ABOUT THIS EXERCISE: Scan the entries below. List each line with "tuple".

RECORDS TO PROCESS:
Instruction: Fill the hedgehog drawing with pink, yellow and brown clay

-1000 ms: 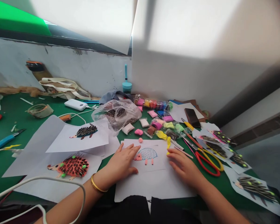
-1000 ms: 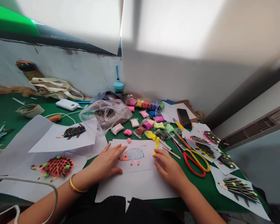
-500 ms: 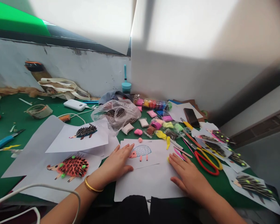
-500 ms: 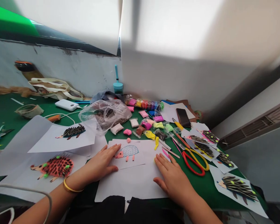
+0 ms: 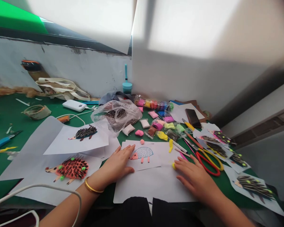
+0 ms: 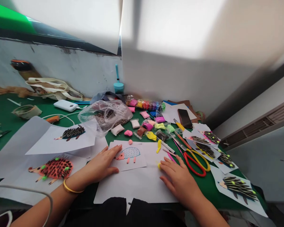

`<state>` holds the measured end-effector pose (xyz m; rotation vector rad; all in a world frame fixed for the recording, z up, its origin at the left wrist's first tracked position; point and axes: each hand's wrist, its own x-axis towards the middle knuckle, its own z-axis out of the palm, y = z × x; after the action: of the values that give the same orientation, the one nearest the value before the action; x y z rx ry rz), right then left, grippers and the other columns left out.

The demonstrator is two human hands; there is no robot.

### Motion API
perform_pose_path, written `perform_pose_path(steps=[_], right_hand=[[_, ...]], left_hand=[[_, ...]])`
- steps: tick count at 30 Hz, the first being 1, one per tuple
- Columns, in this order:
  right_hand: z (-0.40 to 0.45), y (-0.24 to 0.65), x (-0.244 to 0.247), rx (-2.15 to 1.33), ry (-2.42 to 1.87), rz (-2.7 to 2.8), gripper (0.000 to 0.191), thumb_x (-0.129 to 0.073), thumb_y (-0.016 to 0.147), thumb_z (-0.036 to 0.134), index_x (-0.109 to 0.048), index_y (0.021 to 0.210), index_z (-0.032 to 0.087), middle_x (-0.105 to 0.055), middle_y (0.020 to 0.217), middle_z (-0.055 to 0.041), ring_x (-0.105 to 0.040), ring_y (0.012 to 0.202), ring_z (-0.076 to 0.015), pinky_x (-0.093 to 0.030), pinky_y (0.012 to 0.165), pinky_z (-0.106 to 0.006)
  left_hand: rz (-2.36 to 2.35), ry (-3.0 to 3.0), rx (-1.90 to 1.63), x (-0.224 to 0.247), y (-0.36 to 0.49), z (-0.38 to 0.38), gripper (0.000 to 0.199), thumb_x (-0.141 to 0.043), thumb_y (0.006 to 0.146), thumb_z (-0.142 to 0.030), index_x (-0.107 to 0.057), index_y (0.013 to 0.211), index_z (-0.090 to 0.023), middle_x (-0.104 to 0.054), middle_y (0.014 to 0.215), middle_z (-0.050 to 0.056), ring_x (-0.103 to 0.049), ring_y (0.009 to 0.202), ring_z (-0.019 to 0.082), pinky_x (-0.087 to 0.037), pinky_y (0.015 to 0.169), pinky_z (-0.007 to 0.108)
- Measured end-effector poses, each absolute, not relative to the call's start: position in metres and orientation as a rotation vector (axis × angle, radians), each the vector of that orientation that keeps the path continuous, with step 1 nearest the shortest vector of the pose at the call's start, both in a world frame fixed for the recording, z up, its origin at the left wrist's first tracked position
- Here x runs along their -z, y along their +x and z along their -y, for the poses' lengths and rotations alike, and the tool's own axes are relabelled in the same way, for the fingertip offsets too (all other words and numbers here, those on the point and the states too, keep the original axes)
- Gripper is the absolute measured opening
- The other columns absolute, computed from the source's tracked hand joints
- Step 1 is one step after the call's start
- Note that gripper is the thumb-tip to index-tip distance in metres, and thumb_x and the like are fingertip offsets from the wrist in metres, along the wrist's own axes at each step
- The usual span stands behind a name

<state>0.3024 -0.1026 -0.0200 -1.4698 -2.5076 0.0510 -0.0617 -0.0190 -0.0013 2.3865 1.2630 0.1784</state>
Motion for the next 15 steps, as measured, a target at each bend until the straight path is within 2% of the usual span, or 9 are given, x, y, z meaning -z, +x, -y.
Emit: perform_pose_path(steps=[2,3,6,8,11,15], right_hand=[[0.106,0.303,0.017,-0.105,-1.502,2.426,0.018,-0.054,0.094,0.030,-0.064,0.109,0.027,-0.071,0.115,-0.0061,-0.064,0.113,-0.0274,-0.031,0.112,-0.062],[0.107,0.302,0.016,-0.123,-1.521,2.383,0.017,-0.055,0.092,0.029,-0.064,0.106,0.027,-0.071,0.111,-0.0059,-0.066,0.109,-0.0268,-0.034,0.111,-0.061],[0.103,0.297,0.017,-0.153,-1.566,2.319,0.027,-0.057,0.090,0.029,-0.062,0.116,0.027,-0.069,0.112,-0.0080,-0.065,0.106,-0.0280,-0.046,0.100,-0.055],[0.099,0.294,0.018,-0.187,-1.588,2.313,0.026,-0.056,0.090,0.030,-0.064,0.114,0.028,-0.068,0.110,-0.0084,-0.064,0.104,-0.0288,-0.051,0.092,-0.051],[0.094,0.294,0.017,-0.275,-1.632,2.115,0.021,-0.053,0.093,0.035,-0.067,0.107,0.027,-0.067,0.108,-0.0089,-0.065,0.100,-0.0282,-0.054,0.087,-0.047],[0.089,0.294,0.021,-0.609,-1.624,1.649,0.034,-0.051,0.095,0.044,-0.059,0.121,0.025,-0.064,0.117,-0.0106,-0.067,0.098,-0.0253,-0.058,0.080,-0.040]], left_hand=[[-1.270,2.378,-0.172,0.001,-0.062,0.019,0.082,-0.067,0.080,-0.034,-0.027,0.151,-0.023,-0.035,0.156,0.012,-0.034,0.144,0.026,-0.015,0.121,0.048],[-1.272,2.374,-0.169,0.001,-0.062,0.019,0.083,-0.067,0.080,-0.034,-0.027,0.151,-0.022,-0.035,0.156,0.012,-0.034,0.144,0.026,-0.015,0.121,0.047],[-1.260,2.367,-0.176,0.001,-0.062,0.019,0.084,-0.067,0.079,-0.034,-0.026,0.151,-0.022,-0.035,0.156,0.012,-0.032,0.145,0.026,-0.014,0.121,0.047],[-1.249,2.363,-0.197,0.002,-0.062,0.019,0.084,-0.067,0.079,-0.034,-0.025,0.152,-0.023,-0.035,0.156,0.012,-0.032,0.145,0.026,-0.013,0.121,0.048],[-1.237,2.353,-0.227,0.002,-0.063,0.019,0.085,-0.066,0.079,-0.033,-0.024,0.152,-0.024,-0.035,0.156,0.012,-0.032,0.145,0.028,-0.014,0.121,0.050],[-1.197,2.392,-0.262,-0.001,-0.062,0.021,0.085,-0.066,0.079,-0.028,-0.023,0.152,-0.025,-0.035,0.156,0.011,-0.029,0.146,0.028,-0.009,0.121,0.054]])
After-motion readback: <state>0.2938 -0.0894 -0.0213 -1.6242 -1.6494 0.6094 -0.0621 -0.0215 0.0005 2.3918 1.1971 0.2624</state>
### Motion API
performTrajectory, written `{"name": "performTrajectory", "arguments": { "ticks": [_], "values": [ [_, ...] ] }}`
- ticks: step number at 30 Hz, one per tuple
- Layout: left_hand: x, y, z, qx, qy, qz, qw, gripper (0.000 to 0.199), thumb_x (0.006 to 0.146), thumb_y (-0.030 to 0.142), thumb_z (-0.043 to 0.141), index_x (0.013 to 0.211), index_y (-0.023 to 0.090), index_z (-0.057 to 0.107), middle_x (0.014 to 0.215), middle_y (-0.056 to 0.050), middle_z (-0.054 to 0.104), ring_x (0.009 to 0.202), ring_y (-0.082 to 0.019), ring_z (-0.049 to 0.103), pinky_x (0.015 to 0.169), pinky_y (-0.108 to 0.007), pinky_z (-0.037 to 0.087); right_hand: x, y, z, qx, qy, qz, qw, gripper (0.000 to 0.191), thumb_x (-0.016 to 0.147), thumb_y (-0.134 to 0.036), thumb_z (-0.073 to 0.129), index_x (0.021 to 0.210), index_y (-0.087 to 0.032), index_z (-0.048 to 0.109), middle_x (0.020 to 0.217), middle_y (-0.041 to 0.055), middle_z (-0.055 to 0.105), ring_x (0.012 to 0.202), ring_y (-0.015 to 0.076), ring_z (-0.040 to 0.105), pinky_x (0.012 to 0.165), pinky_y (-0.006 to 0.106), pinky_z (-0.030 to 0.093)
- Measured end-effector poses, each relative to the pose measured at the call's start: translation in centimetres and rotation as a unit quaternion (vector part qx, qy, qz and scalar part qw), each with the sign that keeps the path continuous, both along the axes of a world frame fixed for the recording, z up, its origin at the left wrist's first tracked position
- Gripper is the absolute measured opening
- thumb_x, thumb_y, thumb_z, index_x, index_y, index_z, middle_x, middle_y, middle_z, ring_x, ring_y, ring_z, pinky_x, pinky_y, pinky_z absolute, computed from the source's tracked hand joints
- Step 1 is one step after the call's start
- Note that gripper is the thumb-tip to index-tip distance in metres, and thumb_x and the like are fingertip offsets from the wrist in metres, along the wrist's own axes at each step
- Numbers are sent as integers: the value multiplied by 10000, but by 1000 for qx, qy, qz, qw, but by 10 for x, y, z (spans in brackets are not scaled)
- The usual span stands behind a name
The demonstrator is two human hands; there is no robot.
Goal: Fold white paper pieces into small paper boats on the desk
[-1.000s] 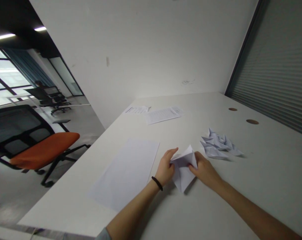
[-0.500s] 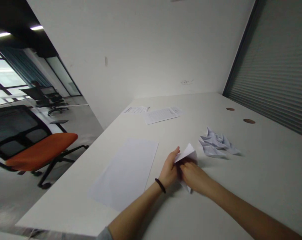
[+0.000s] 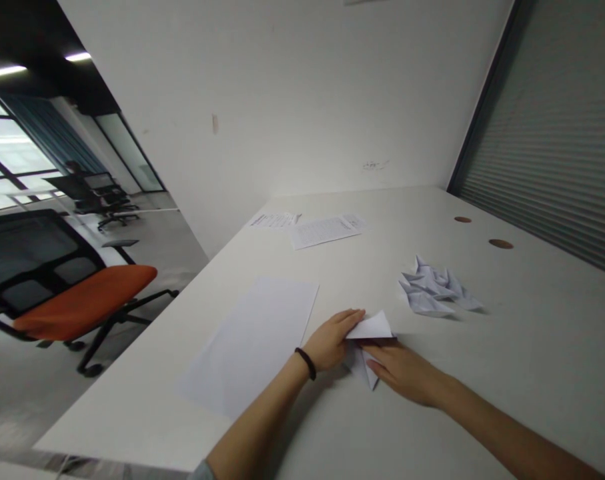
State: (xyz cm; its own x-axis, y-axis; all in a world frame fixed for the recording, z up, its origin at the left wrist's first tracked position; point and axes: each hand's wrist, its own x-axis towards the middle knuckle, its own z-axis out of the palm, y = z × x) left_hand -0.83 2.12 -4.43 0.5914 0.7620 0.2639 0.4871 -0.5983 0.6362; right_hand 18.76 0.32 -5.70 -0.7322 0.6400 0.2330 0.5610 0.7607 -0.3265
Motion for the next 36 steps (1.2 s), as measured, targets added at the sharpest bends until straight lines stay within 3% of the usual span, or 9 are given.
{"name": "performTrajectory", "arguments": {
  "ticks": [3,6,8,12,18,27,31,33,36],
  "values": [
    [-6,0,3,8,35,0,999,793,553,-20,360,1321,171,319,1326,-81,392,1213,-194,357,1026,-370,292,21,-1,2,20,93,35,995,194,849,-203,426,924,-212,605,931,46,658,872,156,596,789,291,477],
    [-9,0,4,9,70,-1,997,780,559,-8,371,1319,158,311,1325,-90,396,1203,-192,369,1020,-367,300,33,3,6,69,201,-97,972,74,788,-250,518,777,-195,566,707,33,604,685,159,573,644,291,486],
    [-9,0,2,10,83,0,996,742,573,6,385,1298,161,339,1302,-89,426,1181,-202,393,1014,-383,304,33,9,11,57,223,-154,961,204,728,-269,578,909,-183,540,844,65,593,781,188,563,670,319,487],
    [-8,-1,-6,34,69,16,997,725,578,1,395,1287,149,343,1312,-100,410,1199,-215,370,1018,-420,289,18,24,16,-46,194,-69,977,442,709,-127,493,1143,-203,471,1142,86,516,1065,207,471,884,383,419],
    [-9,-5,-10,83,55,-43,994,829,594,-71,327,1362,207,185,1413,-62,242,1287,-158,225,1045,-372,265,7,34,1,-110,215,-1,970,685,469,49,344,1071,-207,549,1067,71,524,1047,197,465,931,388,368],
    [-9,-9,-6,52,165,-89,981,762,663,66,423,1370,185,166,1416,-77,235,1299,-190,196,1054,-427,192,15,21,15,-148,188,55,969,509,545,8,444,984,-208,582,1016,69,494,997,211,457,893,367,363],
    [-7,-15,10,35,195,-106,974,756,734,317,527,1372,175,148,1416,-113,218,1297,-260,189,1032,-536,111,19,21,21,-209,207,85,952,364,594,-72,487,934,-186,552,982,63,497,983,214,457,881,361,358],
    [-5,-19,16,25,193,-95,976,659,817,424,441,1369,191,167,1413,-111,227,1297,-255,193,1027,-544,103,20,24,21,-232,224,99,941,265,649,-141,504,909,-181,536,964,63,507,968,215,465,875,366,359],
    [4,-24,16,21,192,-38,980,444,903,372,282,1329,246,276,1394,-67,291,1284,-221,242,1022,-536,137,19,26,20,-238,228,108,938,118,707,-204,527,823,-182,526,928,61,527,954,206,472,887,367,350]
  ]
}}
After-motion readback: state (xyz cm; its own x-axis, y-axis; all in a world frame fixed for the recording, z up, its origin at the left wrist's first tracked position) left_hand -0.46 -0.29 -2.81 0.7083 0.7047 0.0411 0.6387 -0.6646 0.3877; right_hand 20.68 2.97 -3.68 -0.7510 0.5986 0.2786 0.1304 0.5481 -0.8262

TASK OUTPUT:
- steps: tick count at 30 Hz, the first being 1, one per tuple
- ticks: step number at 30 Hz, one per tuple

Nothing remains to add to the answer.